In this notebook, lets try understanding more about receptive field and CNN params

## Loading PyTorch libraries

PyTorch is an open source machine learning library based on the Torch library, used for applications such as computer vision and natural language processing, primarily developed by Facebook's AI Research lab.

Below packages are mainly imported while developing models in PyTorch

Package  | Description
--- | ---
torch	 | The top-level PyTorch package and tensor library.
torch.nn  |	A subpackage that contains modules and extensible classes for building neural networks.
torch.autograd  |	A subpackage that supports all the differentiable Tensor operations in PyTorch.
torch.nn.functional  |	A functional interface that contains typical operations used for building neural networks like loss functions, activation functions, and convolution operations.
torch.optim |	A subpackage that contains standard optimization operations like SGD and Adam.
torch.utils |	A subpackage that contains utility classes like data sets and data loaders that make data preprocessing easier.
torchvision |	A package that provides access to popular datasets, model architectures, and image transformations for computer vision.



In [None]:
from __future__ import print_function #will allow to use print as a function, they must be at the top of the file
import torch
import torch.nn as nn
import torch.nn.functional as F
import torch.optim as optim
from torchvision import datasets, transforms

## Defining model class 'Net'

We are defining class 'Net', creating instances of convolution, pooling in constructor.

**Convolution :** 
Its a mathematical operation where a kernel mostly 3*3 matrix slides over a 2D image data performing a multiplication and addition of the sliding window results.

![Convolution](https://miro.medium.com/max/535/1*Zx-ZMLKab7VOCQTxdZ1OAw.gif)

In PyTorch, we use nn.conv2d to perform the operation.


**Pooling :**
The maximum value in 2*2 sliding window is picked up.
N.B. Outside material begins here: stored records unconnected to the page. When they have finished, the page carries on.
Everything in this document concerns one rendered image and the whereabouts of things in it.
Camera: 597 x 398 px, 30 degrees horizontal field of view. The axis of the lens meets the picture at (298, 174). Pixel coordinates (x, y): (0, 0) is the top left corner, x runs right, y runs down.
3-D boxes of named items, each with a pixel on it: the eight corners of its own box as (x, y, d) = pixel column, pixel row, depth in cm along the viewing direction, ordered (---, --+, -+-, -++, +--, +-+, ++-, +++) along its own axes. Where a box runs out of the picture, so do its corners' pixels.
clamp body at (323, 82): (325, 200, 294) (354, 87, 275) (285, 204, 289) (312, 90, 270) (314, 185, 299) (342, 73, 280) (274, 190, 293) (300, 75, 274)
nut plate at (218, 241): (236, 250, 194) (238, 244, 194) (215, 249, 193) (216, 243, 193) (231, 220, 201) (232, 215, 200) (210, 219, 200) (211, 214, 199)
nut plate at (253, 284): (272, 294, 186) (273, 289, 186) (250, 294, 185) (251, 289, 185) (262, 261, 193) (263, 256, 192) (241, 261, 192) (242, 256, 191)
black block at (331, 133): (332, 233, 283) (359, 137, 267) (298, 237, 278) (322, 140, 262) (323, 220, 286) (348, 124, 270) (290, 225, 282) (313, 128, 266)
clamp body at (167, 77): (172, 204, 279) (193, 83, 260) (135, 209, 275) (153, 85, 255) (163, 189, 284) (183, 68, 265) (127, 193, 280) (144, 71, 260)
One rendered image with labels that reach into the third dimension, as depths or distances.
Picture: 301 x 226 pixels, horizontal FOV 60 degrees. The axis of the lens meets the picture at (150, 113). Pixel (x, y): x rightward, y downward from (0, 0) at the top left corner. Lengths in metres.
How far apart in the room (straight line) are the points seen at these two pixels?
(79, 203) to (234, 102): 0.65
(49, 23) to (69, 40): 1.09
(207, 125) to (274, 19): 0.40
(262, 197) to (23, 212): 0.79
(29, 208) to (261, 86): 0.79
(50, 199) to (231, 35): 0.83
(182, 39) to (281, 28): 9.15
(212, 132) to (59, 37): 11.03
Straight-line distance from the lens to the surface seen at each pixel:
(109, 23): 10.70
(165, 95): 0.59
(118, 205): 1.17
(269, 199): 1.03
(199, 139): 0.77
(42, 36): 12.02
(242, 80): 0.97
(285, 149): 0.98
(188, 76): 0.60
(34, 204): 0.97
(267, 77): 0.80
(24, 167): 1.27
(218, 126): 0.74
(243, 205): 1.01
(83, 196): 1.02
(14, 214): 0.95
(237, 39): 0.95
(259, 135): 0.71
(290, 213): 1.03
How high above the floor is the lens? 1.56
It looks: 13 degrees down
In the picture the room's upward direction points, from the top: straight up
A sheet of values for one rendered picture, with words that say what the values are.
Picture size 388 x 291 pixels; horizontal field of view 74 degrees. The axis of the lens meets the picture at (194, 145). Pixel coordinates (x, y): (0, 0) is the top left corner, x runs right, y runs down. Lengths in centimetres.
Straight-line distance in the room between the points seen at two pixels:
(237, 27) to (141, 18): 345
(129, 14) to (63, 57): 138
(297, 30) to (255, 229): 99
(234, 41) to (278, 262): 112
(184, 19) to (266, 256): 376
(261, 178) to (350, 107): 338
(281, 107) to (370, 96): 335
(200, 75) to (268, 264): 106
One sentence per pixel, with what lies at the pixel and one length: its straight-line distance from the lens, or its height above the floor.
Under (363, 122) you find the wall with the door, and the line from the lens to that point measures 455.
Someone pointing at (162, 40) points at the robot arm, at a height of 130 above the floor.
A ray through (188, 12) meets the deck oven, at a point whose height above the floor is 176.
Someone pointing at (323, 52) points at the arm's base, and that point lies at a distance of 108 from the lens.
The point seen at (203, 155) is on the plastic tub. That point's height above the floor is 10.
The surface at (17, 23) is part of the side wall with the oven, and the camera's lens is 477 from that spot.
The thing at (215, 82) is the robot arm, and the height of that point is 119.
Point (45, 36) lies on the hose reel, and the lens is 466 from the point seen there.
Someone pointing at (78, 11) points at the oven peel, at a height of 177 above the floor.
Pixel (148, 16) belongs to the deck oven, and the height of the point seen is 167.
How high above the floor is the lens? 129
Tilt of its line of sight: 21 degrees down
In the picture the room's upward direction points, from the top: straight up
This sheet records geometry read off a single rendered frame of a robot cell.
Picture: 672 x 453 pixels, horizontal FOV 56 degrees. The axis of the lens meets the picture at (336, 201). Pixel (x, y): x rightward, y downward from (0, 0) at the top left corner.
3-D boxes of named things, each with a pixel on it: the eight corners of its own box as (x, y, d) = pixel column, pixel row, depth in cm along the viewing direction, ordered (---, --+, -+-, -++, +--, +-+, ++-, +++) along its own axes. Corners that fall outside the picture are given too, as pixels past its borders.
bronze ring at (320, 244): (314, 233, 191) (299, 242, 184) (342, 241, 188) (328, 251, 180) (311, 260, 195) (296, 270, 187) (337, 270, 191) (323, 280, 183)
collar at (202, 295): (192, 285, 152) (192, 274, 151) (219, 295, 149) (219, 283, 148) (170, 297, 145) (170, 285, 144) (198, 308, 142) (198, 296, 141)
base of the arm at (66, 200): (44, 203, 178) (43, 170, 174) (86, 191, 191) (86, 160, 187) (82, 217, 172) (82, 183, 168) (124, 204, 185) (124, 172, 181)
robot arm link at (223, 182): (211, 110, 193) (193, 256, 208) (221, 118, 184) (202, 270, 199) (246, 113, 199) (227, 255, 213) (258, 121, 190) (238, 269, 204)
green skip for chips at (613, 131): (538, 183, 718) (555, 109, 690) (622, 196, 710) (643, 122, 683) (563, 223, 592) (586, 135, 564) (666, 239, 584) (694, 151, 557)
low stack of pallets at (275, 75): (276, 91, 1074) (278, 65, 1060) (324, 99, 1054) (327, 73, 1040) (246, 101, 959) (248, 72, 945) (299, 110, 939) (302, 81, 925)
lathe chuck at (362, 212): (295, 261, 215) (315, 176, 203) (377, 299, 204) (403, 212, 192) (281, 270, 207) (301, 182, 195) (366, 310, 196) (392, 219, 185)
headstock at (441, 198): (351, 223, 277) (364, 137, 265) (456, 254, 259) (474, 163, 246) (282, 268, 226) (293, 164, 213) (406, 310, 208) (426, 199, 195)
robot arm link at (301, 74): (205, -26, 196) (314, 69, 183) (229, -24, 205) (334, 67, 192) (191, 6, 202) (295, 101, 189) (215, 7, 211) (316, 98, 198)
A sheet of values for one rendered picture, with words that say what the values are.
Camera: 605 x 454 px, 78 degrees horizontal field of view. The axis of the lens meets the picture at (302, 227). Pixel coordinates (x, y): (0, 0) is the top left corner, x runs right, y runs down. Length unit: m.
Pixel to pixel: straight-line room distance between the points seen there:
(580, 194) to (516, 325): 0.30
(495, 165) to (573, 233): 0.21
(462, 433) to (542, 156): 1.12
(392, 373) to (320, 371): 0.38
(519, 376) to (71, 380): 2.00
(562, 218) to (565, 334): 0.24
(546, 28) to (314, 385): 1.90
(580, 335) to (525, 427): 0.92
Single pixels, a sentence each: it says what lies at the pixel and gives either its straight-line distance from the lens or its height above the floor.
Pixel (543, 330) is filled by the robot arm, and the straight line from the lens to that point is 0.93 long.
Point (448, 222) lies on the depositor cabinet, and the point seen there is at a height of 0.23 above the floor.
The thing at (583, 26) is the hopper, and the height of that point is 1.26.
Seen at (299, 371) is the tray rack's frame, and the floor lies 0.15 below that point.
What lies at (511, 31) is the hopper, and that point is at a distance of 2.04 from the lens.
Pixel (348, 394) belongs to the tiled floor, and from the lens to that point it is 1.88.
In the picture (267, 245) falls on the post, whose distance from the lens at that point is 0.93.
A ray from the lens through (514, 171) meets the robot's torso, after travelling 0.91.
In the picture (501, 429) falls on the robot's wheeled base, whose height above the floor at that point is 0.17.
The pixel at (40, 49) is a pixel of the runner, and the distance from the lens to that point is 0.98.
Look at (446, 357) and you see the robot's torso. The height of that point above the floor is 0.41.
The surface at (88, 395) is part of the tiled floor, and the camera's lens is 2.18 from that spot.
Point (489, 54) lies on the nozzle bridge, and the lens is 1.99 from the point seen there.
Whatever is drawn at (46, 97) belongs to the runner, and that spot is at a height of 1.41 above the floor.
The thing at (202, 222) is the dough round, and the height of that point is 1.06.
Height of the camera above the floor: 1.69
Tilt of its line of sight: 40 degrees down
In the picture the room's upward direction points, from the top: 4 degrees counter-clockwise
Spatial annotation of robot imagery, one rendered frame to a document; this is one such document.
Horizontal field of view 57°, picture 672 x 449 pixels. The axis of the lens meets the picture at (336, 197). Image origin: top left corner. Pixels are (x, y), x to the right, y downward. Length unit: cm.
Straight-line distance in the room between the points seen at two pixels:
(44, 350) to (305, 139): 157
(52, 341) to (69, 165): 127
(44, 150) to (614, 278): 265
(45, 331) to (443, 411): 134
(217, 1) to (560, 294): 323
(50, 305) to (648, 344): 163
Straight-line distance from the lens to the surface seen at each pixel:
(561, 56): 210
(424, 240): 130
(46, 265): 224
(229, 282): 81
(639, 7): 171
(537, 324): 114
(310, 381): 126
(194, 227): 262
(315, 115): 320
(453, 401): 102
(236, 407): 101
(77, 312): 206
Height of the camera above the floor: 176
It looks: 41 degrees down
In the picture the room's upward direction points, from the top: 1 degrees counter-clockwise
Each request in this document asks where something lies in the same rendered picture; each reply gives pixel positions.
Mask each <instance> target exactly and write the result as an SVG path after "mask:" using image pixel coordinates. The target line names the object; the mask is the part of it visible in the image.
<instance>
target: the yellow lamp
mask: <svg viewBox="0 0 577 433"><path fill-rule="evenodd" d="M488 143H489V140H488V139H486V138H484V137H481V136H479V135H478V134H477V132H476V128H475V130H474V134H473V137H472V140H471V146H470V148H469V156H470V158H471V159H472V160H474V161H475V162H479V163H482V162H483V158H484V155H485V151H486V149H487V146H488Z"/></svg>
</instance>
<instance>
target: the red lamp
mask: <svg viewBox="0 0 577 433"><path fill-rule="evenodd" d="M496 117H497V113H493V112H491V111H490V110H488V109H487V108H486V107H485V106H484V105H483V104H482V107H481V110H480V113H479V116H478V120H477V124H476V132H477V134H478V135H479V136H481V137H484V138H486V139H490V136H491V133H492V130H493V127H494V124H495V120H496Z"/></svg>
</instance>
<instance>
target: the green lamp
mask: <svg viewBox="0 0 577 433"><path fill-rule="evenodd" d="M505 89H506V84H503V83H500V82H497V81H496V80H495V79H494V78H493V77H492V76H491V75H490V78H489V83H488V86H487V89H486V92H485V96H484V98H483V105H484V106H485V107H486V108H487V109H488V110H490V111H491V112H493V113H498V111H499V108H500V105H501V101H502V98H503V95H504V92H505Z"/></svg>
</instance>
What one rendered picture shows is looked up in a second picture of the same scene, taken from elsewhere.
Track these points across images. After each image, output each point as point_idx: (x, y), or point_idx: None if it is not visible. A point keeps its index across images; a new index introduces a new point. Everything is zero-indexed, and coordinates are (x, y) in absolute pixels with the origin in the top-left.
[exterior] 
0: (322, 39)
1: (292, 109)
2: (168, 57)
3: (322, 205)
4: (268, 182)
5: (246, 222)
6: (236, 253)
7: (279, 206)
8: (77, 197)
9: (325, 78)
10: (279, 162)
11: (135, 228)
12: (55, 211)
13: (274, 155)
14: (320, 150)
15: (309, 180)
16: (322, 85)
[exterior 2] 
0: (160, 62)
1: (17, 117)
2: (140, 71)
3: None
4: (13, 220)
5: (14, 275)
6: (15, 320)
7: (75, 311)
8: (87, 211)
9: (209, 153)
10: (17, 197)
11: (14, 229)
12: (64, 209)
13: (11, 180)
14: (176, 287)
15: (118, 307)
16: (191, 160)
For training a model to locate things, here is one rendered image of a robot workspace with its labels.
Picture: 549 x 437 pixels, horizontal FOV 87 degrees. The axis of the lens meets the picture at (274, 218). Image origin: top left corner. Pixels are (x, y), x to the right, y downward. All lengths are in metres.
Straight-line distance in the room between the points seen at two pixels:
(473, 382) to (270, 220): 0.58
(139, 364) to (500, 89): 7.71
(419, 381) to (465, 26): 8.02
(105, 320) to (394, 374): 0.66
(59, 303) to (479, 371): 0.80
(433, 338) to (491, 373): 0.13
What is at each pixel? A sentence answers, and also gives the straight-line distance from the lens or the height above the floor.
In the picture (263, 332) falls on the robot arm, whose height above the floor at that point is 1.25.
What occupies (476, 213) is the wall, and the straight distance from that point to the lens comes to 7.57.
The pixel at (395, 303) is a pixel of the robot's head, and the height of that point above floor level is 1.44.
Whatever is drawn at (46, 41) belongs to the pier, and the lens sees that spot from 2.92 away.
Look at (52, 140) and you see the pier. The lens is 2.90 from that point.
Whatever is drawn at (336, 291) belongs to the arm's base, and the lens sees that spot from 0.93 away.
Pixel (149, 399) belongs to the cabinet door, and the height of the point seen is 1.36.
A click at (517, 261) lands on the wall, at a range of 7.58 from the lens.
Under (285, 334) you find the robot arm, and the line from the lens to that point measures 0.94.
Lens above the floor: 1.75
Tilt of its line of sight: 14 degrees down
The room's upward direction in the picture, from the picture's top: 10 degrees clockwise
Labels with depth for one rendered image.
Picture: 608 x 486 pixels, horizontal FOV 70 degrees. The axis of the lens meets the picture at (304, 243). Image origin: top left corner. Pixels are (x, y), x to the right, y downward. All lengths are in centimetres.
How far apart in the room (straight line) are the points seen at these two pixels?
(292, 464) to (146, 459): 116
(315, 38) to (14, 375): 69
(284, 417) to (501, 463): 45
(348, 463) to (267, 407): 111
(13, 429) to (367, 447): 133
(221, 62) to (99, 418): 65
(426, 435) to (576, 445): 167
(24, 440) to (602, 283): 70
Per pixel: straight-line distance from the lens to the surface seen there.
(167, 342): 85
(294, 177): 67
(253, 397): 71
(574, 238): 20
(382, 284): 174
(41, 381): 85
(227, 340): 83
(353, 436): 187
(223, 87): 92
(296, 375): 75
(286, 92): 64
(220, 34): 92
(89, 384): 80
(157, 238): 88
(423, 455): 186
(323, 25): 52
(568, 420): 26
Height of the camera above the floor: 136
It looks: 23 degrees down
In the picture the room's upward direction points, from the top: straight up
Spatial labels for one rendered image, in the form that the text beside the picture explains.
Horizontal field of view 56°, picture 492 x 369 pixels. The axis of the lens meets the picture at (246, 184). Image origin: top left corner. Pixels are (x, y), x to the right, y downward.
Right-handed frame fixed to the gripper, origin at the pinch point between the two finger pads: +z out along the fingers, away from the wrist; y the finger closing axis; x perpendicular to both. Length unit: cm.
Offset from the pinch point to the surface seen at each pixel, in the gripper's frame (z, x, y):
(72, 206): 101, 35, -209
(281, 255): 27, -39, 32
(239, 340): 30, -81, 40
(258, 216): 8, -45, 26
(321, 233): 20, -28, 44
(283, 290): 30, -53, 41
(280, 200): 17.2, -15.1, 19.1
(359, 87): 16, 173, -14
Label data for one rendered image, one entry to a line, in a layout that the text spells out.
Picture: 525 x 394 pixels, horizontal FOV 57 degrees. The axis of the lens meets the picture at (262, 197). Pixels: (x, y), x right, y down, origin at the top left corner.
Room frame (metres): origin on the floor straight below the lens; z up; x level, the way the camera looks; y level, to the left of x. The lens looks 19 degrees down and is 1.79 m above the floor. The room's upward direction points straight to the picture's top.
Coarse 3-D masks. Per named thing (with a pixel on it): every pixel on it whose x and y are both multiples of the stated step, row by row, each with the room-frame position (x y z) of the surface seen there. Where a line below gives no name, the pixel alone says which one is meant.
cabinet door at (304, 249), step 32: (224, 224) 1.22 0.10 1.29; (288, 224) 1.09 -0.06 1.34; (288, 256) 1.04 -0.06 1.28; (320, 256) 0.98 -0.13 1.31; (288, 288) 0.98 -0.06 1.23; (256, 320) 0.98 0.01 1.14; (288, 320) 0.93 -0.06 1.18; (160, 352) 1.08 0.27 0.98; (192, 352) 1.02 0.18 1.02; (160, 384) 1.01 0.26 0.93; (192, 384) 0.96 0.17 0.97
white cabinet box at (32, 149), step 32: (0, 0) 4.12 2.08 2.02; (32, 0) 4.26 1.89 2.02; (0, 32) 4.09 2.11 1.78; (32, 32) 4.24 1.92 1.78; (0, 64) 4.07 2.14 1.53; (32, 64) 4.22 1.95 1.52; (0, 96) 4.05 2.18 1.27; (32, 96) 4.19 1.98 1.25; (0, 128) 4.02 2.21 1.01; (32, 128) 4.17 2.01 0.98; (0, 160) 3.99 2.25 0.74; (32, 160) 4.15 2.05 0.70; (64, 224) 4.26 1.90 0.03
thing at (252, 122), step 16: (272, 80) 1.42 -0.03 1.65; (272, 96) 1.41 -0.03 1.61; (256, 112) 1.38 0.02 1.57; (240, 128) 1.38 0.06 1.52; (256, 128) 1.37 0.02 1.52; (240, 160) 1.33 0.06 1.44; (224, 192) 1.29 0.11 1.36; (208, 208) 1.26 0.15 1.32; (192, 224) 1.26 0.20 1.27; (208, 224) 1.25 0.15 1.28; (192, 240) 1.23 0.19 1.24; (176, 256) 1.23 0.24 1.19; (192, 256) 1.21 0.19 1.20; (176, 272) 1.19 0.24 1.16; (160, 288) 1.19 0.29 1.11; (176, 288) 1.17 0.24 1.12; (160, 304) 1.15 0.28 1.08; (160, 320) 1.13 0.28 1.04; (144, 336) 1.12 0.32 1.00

![Max Pooling](https://nico-curti.github.io/NumPyNet/NumPyNet/images/maxpool.gif)


**Activation Function :**
Relu activation function is used where only the positive values are considered, negative values will be taken as zero



In [None]:
class Net(nn.Module):
    def __init__(self):
        super(Net, self).__init__()
        self.conv1 = nn.Conv2d(1, 32, 3, padding=1)       #Input: 28*28*1    Output:28 * 28 * 32    GRF:3 * 3  (GRF - Global Receptive Field)
        self.conv2 = nn.Conv2d(32, 64, 3, padding=1)      #Input: 28*28*32   Output:28 * 28 * 64    GRF:5 * 5
        self.pool1 = nn.MaxPool2d(2, 2)                   #Input: 28*28*64   Output:14 * 14 * 64    GRF:10*10 (for now we are considering that with max pooling, receptive field doubles - but this is not entirely correct)
        self.conv3 = nn.Conv2d(64, 128, 3, padding=1)     #Input: 14*14*64   Output:14 * 14 * 128   GRF:12*12
        self.conv4 = nn.Conv2d(128, 256, 3, padding=1)    #Input: 14*14*128  Output:14 * 14 * 256   GRF:14*14
        self.pool2 = nn.MaxPool2d(2, 2)                   #Input: 14*14*256  Output: 7 * 7 * 256    GRF:28*28
        self.conv5 = nn.Conv2d(256, 512, 3)               #Input: 7*7*256    Output: 5 * 5 * 12     GRF:30*30
        self.conv6 = nn.Conv2d(512, 1024, 3)              #Input: 5*5*12     Output: 3 * 3 * 1024   GRF:32*32
        self.conv7 = nn.Conv2d(1024, 10, 3)               #Input: 3*3*1024   Output: 1 * 1 * 10     GRF:34*34

    def forward(self, x):
        #The first convolutional layer self.conv1 has a convolutional operation on input tensor x, followed by a relu activation operation 
        #whcih is then passed to second convolution operation self.conv2 followed by a relu whose output is then passed to a max pooling 
        x = self.pool1(F.relu(self.conv2(F.relu(self.conv1(x)))))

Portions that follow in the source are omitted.